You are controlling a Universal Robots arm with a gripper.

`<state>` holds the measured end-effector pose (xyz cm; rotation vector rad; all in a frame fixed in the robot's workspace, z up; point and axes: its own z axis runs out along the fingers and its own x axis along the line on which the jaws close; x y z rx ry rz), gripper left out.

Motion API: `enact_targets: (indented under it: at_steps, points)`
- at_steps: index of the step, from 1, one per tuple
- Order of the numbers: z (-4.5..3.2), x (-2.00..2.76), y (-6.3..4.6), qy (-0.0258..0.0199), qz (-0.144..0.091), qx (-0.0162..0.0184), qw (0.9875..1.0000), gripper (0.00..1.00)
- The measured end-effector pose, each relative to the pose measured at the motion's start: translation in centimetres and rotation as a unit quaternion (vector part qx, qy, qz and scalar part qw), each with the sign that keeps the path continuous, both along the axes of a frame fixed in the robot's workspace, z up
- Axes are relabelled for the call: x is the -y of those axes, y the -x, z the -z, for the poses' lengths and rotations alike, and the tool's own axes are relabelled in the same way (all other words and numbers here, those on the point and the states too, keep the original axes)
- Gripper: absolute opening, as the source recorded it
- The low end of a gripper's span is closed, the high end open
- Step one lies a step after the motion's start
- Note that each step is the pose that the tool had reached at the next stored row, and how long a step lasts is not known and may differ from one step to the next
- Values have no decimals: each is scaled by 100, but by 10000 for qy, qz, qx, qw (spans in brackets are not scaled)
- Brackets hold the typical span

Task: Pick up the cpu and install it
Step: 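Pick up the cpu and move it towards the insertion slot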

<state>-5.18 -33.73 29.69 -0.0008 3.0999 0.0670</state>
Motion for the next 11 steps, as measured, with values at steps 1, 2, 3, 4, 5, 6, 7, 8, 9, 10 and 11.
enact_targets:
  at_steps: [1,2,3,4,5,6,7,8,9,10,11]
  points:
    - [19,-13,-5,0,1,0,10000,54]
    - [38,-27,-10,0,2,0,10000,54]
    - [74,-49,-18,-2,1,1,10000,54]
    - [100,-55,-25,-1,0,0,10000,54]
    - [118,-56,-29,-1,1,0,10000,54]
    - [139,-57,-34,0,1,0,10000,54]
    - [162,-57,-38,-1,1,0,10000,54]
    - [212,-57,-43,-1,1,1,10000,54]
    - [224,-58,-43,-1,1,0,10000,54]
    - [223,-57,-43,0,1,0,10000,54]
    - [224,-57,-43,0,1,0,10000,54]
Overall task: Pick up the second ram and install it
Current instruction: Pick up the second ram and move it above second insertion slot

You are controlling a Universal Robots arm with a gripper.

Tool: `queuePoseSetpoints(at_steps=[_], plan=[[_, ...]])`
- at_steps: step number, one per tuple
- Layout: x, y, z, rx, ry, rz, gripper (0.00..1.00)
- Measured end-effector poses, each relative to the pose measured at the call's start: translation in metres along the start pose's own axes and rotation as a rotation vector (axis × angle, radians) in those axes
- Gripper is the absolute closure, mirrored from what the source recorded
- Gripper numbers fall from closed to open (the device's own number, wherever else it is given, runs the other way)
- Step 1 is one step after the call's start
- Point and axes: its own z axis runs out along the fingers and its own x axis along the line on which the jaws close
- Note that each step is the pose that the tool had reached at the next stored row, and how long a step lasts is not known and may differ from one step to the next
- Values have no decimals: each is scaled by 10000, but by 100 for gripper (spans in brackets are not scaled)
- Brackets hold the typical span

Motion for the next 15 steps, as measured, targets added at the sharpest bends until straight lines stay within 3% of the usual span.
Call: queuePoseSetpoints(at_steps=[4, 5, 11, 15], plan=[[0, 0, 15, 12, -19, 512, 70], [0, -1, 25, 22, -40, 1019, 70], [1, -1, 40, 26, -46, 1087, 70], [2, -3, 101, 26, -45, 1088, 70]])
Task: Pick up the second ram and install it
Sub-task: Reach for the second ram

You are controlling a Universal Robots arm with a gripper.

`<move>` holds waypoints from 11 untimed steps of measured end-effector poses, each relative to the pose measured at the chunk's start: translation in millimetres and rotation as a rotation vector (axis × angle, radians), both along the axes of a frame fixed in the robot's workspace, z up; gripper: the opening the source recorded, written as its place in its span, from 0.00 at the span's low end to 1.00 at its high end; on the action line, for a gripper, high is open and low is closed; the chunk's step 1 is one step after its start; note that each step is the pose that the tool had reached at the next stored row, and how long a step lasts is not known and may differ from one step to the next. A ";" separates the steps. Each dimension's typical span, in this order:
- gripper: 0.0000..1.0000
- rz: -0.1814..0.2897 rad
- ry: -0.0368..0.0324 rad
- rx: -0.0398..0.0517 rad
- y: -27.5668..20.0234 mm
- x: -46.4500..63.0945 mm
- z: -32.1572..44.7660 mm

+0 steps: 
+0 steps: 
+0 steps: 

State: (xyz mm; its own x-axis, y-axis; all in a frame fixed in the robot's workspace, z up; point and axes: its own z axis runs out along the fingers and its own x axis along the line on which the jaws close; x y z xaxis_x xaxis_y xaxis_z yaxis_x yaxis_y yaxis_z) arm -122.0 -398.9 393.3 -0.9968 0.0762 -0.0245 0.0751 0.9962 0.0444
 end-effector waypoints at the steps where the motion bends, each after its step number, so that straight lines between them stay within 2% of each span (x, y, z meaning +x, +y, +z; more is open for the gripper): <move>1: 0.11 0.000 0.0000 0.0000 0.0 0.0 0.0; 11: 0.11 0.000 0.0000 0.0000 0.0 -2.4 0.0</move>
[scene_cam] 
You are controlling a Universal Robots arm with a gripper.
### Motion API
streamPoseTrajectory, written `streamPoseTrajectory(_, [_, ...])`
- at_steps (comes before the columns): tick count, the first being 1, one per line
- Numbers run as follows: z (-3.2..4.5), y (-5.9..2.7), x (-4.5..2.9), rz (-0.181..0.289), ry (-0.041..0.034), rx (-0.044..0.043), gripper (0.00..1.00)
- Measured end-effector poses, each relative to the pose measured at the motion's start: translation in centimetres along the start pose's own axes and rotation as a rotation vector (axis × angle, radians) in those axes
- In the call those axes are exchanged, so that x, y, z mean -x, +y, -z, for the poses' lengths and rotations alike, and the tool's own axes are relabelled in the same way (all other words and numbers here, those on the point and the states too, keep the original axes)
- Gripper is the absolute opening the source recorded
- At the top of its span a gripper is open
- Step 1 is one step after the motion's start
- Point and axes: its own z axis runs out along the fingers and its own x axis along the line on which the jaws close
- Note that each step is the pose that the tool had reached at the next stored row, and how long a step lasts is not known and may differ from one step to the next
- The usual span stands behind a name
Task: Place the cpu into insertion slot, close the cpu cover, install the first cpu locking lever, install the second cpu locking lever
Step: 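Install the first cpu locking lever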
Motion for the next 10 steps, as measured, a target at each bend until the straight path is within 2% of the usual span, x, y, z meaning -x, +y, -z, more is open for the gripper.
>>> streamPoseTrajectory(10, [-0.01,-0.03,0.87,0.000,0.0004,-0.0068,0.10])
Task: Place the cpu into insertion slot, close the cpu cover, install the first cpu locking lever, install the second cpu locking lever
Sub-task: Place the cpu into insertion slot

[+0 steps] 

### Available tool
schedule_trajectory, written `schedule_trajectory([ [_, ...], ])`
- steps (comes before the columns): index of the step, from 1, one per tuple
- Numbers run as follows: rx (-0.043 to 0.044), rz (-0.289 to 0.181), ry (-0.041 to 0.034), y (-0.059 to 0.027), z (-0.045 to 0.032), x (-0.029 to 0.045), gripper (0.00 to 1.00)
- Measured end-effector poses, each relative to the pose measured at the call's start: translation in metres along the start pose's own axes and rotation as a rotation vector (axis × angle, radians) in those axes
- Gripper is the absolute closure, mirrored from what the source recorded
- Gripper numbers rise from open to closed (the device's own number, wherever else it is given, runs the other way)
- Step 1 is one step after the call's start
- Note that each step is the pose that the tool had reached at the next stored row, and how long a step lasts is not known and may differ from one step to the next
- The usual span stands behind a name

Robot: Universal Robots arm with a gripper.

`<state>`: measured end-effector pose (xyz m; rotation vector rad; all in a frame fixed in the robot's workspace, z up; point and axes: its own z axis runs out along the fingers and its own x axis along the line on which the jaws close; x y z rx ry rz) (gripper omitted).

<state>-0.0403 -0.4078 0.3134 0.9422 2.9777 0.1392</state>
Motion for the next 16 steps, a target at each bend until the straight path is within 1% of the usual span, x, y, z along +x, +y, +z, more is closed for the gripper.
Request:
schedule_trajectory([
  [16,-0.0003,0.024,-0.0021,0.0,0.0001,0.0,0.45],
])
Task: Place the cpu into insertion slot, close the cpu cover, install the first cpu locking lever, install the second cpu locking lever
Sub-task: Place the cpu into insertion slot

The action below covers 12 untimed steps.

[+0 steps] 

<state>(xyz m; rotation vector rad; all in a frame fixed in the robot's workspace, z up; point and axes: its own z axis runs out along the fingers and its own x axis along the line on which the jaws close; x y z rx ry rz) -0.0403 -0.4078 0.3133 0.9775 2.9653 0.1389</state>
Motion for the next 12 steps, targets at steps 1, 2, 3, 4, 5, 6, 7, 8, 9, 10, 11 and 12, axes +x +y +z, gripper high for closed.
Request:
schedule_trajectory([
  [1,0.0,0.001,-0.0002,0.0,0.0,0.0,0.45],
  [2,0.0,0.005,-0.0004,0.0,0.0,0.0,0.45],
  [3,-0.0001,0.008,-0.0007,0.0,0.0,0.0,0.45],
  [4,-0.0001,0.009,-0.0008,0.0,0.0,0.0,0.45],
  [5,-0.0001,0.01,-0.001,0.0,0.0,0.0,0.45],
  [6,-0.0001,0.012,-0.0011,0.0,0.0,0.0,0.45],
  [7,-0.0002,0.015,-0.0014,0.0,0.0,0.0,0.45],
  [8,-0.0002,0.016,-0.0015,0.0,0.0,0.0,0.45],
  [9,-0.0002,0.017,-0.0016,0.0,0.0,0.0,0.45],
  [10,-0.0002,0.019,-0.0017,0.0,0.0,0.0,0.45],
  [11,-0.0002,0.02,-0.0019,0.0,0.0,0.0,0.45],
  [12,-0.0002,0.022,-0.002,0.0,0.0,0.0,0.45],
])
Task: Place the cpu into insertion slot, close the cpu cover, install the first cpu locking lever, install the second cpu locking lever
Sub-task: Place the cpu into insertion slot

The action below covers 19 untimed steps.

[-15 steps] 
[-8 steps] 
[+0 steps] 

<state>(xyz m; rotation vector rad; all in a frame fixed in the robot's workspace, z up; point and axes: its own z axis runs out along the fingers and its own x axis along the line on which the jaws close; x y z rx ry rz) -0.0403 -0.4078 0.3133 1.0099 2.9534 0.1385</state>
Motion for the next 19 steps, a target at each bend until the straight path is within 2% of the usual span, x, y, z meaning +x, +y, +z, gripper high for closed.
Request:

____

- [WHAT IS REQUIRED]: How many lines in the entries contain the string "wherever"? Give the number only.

- [ANSWER BOX]: 2